• What is required: Reproduce the records word for word, apart from the images they contain.
━━━━━━━━
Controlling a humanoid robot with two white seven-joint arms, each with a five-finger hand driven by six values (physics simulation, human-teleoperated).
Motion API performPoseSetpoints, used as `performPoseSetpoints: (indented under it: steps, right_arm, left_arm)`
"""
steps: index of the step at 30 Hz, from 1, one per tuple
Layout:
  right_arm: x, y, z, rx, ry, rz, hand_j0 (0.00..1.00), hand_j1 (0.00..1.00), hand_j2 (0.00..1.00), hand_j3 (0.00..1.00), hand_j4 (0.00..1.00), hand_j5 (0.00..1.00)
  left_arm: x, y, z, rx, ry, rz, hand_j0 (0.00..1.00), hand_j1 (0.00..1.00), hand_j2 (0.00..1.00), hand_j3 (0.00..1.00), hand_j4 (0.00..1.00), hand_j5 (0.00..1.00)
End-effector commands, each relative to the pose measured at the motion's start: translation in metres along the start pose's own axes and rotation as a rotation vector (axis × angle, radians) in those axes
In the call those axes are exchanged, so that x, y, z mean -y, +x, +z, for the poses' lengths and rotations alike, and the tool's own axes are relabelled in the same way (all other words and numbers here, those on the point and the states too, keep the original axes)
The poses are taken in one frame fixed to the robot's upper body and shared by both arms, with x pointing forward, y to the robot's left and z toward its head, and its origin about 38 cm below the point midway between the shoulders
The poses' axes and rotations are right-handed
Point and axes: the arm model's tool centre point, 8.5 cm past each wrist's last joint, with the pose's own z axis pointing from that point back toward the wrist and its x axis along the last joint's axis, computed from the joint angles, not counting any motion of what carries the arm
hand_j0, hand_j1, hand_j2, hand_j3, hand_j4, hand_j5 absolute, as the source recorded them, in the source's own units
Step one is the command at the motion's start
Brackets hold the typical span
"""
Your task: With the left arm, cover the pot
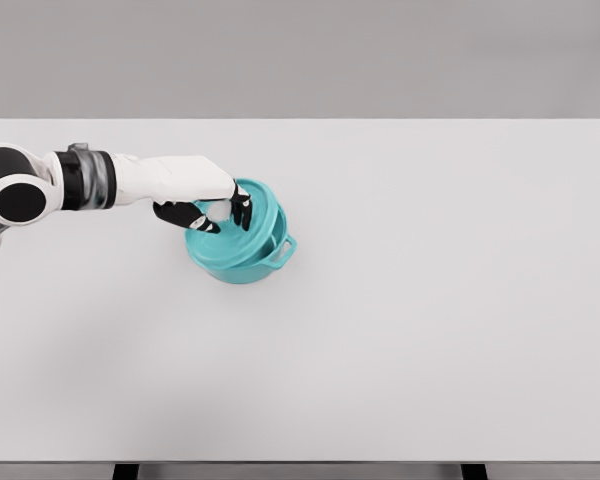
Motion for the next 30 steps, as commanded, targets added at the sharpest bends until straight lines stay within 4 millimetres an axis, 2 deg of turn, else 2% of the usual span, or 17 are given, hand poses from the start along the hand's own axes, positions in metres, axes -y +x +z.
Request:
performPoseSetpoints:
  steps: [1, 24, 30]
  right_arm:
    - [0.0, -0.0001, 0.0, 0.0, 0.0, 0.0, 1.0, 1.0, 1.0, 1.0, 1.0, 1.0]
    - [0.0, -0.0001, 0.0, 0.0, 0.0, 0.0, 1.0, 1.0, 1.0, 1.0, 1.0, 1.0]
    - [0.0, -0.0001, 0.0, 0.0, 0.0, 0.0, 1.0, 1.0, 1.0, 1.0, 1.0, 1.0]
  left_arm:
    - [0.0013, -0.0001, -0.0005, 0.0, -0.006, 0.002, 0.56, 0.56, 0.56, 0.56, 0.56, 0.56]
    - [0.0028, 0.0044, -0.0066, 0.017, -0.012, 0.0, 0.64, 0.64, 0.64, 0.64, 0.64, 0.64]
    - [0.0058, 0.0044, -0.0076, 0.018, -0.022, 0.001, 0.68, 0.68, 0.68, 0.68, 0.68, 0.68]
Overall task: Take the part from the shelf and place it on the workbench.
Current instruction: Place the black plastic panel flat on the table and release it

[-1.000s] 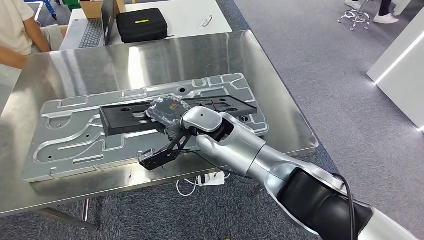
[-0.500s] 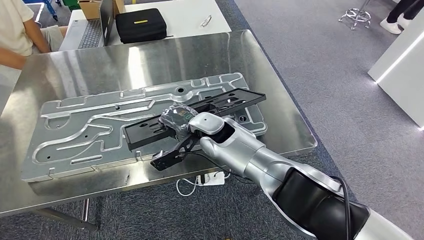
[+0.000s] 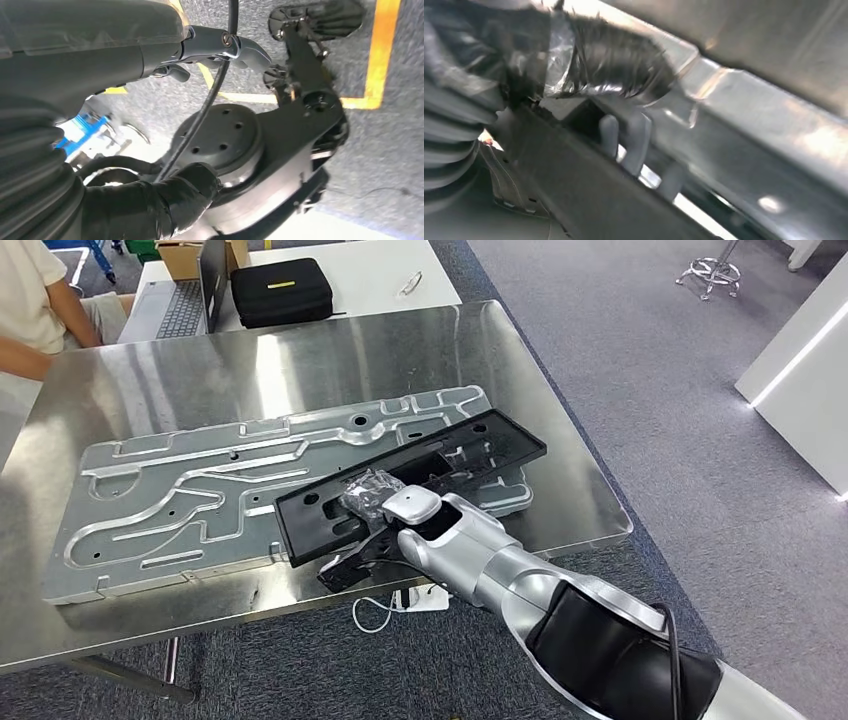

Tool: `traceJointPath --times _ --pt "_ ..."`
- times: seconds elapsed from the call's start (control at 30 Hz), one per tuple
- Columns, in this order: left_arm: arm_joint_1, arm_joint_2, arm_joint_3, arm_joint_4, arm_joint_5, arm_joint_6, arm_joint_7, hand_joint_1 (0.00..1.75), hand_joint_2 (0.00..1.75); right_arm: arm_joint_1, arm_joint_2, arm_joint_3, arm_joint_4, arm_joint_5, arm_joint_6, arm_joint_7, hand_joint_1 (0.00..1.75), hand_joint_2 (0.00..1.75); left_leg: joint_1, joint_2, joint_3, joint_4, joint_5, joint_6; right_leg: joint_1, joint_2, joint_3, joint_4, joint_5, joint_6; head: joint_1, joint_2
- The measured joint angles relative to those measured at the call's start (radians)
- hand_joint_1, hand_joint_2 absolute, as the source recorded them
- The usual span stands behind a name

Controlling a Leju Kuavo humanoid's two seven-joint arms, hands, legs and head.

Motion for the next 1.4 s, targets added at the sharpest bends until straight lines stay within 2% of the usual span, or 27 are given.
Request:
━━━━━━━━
• Expected answer:
Controlling a humanoid robot with two white seven-joint arms, each with a five-finger hand driven by six values (physics simulation, human-teleoperated).
Motion API performPoseSetpoints, used as `performPoseSetpoints: (indented under it: steps, right_arm, left_arm)`
"""
steps: index of the step at 30 Hz, from 1, one per tuple
Layout:
  right_arm: x, y, z, rx, ry, rz, hand_j0 (0.00..1.00), hand_j1 (0.00..1.00), hand_j2 (0.00..1.00), hand_j3 (0.00..1.00), hand_j4 (0.00..1.00), hand_j5 (0.00..1.00)
  left_arm: x, y, z, rx, ry, rz, hand_j0 (0.00..1.00), hand_j1 (0.00..1.00), hand_j2 (0.00..1.00), hand_j3 (0.00..1.00), hand_j4 (0.00..1.00), hand_j5 (0.00..1.00)
End-effector commands, each relative to the pose measured at the motion's start: translation in metres along the start pose's own axes and rotation as a rotation vector (axis × angle, radians) in those axes
In the call those axes are exchanged, so that x, y, z mean -y, +x, +z, for the poses' lengths and rotations alike, and the tool's own axes are relabelled in the same way (all other words and numbers here, those on the point and the states too, keep the original axes)
The poses are taken in one frame fixed to the robot's upper body and shared by both arms, with x pointing forward, y to the robot's left and z toward its head, and its origin about 38 cm below the point midway between the shoulders
The poses' axes and rotations are right-handed
Point and axes: the arm model's tool centre point, 8.5 cm past each wrist's last joint, with the pose's own z axis pointing from that point back toward the wrist and its x axis along the last joint's axis, computed from the joint angles, not counting any motion of what carries the arm
hand_j0, hand_j1, hand_j2, hand_j3, hand_j4, hand_j5 absolute, as the source recorded them, in the source's own units
Step one is the command at the motion's start
Brackets hold the typical span
"""
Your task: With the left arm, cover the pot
Motion for the next 30 steps, as commanded, targets added at the sharpest bends until straight lines stay within 4 millimetres an axis, 2 deg of turn, else 2% of the usual span, or 17 are given, hand poses from the start along the hand's own axes, positions in metres, axes -y +x +z.
Request:
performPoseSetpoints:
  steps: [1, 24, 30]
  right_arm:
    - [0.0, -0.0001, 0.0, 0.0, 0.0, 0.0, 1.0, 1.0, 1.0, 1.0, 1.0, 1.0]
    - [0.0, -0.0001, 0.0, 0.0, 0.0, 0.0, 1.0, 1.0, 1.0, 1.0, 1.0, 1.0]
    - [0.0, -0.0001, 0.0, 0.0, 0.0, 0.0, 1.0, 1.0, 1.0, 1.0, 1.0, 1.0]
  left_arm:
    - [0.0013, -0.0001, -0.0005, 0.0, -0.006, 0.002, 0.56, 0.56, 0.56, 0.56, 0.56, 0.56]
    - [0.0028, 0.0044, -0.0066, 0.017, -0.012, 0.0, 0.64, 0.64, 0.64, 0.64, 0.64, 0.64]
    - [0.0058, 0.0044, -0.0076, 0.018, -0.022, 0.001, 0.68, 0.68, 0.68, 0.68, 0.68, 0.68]
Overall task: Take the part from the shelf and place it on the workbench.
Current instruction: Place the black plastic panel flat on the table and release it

[-1.000s] 
[-0.500s] 
[+0.000s] 

Tool: `traceJointPath --times _ --pt "_ ..."`
- times: seconds elapsed from the call's start (control at 30 Hz), one per tuple
- Columns, in this order: left_arm: arm_joint_1, arm_joint_2, arm_joint_3, arm_joint_4, arm_joint_5, arm_joint_6, arm_joint_7, hand_joint_1 (0.00..1.75), hand_joint_2 (0.00..1.75); right_arm: arm_joint_1, arm_joint_2, arm_joint_3, arm_joint_4, arm_joint_5, arm_joint_6, arm_joint_7, hand_joint_1 (0.00..1.75), hand_joint_2 (0.00..1.75); left_leg: joint_1, joint_2, joint_3, joint_4, joint_5, joint_6; right_leg: joint_1, joint_2, joint_3, joint_4, joint_5, joint_6; head: joint_1, joint_2
- The measured joint angles relative to those measured at the call's start (radians)
- hand_joint_1, hand_joint_2 absolute, as the source recorded them
- The usual span stands behind a name

Controlling a Leju Kuavo humanoid's two seven-joint arms, hands, legs and head.

Motion for the next 1.4 s, targets added at the sharpest bends until straight lines stay within 2% of the usual span, or 27 are given.
Request:

The answer was written out completely.